What you need to do
Below are some records; output exactly the lines from the line with "Exercise. Indicate with one or more points the right" to the line with "like x=306, y=370.", both ends kept, and nothing more.
++++++++
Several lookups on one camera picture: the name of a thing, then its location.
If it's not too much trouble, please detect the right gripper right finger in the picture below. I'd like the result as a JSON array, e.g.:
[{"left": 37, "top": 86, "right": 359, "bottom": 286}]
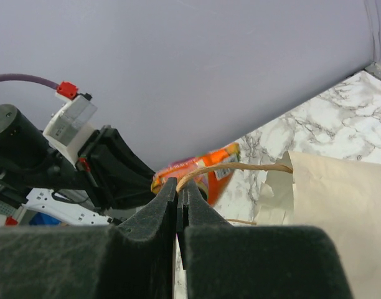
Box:
[{"left": 179, "top": 182, "right": 352, "bottom": 298}]

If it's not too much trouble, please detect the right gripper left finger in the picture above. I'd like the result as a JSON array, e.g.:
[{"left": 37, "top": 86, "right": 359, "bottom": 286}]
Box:
[{"left": 0, "top": 178, "right": 177, "bottom": 298}]

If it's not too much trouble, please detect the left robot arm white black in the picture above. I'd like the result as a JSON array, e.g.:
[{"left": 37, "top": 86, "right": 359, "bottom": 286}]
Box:
[{"left": 0, "top": 104, "right": 154, "bottom": 225}]

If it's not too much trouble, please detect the orange snack packet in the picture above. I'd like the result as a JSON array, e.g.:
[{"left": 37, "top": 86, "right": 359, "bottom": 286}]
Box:
[{"left": 151, "top": 143, "right": 240, "bottom": 206}]

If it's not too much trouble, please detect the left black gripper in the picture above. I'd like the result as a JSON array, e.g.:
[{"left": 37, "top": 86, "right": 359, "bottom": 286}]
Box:
[{"left": 77, "top": 126, "right": 155, "bottom": 209}]

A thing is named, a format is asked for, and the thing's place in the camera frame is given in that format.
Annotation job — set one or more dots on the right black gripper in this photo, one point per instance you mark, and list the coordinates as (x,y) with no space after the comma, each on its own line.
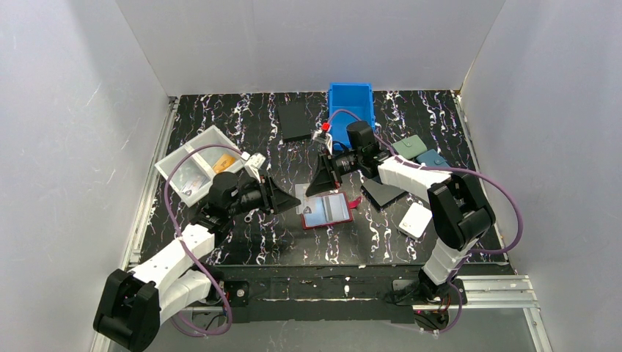
(328,168)

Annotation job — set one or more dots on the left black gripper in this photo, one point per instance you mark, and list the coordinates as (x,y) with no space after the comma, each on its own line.
(268,195)

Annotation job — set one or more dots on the grey patterned credit card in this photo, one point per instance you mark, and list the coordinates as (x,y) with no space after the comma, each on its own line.
(303,199)

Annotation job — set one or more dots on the red card holder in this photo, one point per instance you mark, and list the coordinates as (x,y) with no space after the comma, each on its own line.
(327,210)

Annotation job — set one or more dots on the orange credit card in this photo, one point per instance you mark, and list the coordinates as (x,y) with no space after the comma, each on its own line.
(223,163)

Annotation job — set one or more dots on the white divided tray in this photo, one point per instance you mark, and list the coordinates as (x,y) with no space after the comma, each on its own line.
(195,158)

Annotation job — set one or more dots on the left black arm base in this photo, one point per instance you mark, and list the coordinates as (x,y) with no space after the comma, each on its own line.
(236,292)

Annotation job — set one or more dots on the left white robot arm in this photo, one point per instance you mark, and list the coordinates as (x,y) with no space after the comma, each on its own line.
(135,303)

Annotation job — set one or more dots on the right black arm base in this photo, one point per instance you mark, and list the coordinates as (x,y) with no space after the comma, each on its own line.
(442,303)

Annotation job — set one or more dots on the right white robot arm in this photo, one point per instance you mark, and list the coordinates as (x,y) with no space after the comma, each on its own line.
(460,211)

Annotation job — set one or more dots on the green card holder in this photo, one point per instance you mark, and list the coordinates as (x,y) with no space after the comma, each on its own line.
(410,147)

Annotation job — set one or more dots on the white card holder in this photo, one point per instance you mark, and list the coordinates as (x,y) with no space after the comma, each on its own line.
(415,221)

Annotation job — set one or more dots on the blue card holder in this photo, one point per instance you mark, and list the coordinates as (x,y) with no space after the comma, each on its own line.
(431,159)

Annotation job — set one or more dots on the metal wrench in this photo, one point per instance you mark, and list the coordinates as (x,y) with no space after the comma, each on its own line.
(249,217)

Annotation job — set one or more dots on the black notebook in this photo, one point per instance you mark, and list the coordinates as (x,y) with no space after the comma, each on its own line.
(380,195)

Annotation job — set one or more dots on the black foam pad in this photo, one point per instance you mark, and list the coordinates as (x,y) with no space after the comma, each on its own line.
(295,125)

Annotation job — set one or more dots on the blue plastic bin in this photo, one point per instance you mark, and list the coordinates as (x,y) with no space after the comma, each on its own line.
(354,97)

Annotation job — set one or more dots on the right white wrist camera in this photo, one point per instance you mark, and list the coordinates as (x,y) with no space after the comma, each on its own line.
(323,136)

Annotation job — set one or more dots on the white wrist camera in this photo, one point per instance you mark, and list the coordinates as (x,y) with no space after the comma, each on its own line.
(323,136)
(252,163)

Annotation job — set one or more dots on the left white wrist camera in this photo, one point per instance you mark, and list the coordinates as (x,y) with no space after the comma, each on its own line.
(252,163)

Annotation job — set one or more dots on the aluminium frame rail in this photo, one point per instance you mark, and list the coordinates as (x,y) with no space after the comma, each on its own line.
(502,313)

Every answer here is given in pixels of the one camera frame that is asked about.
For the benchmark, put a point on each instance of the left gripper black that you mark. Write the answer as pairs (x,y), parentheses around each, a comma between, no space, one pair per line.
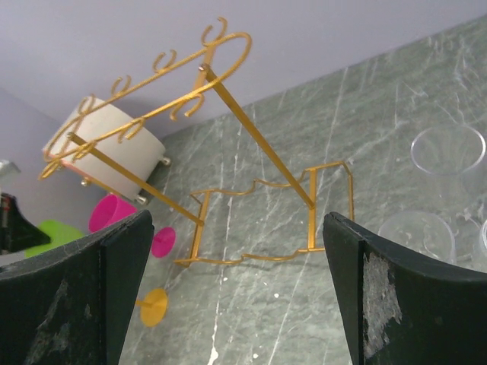
(17,233)

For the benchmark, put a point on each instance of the pink plastic wine glass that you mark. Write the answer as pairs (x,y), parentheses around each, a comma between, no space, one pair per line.
(112,209)

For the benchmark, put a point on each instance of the clear plastic wine glass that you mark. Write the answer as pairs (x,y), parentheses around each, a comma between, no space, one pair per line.
(451,162)
(471,242)
(422,232)

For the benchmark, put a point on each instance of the green plastic wine glass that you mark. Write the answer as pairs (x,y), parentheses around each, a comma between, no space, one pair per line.
(59,234)

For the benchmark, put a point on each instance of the white cylindrical bread box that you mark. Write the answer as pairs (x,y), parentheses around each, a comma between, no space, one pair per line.
(139,155)

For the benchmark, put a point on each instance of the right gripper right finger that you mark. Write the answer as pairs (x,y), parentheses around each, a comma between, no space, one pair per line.
(399,306)

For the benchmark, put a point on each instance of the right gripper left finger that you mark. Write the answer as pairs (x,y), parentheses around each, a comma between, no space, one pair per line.
(73,304)

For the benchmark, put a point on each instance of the orange plastic wine glass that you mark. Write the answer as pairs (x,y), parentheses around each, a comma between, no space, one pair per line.
(153,307)

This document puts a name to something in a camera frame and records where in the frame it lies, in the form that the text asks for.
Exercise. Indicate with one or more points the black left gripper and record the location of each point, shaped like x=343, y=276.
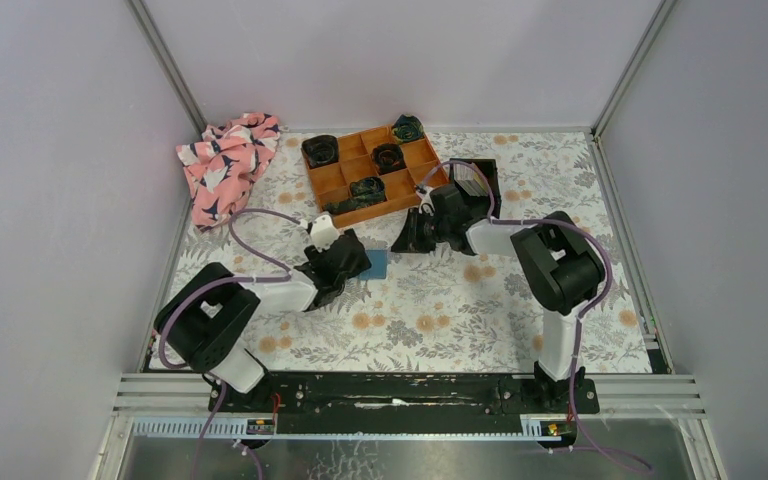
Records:
x=314, y=256

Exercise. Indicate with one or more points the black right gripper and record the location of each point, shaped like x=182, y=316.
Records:
x=409, y=240

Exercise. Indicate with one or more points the blue leather card holder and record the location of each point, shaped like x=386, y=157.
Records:
x=378, y=265

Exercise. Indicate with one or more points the wooden compartment tray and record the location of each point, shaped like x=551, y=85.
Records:
x=331, y=183

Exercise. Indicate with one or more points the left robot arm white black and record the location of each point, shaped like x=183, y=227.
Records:
x=204, y=322

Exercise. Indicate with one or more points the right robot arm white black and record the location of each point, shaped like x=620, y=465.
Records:
x=561, y=268

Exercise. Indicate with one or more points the black card box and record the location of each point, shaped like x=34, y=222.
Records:
x=480, y=205

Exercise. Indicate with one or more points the stack of cards in box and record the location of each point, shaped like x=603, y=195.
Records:
x=469, y=178

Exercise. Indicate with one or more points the rolled green tie front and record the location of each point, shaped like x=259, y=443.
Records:
x=363, y=193

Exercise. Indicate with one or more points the rolled green tie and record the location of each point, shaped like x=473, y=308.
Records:
x=363, y=193
x=406, y=129

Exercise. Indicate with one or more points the floral table mat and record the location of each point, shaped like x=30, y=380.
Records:
x=438, y=312

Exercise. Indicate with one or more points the rolled dark tie centre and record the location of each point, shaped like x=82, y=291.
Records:
x=388, y=158

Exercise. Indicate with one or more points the rolled dark tie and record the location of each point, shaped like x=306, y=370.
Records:
x=388, y=158
x=320, y=151

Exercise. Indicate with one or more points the rolled green tie top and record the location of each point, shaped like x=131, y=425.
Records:
x=406, y=129

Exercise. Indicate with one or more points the rolled dark tie far left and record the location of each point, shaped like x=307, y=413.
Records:
x=320, y=151

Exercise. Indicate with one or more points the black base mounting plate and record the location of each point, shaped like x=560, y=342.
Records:
x=335, y=403

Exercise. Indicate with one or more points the pink patterned cloth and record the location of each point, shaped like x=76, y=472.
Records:
x=224, y=165

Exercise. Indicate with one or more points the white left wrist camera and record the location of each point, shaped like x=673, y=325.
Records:
x=322, y=232

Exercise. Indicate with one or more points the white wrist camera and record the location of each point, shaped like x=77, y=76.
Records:
x=322, y=232
x=425, y=206

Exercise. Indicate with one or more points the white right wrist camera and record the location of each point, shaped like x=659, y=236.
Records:
x=425, y=206

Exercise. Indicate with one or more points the aluminium front rail frame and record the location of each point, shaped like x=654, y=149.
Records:
x=636, y=396
++++++++
Response below
Exercise. Indicate with one or more points the right robot arm white black and record the location of each point, shaped like x=620, y=465.
Records:
x=561, y=268

Exercise. Indicate with one or more points the black card box and record the location of each point, shaped like x=34, y=222.
Records:
x=480, y=205

Exercise. Indicate with one or more points the stack of cards in box and record the location of each point, shaped like x=603, y=195.
Records:
x=469, y=178

Exercise. Indicate with one or more points the rolled green tie front and record the location of each point, shaped like x=259, y=443.
Records:
x=363, y=193

Exercise. Indicate with one or more points the rolled green tie and record the location of each point, shaped like x=473, y=308.
Records:
x=363, y=193
x=406, y=129

Exercise. Indicate with one or more points the floral table mat and record the location of each point, shaped like x=30, y=380.
Records:
x=438, y=312

Exercise. Indicate with one or more points the rolled dark tie centre and record the location of each point, shaped like x=82, y=291.
Records:
x=388, y=158

Exercise. Indicate with one or more points the rolled dark tie and record the location of each point, shaped like x=306, y=370.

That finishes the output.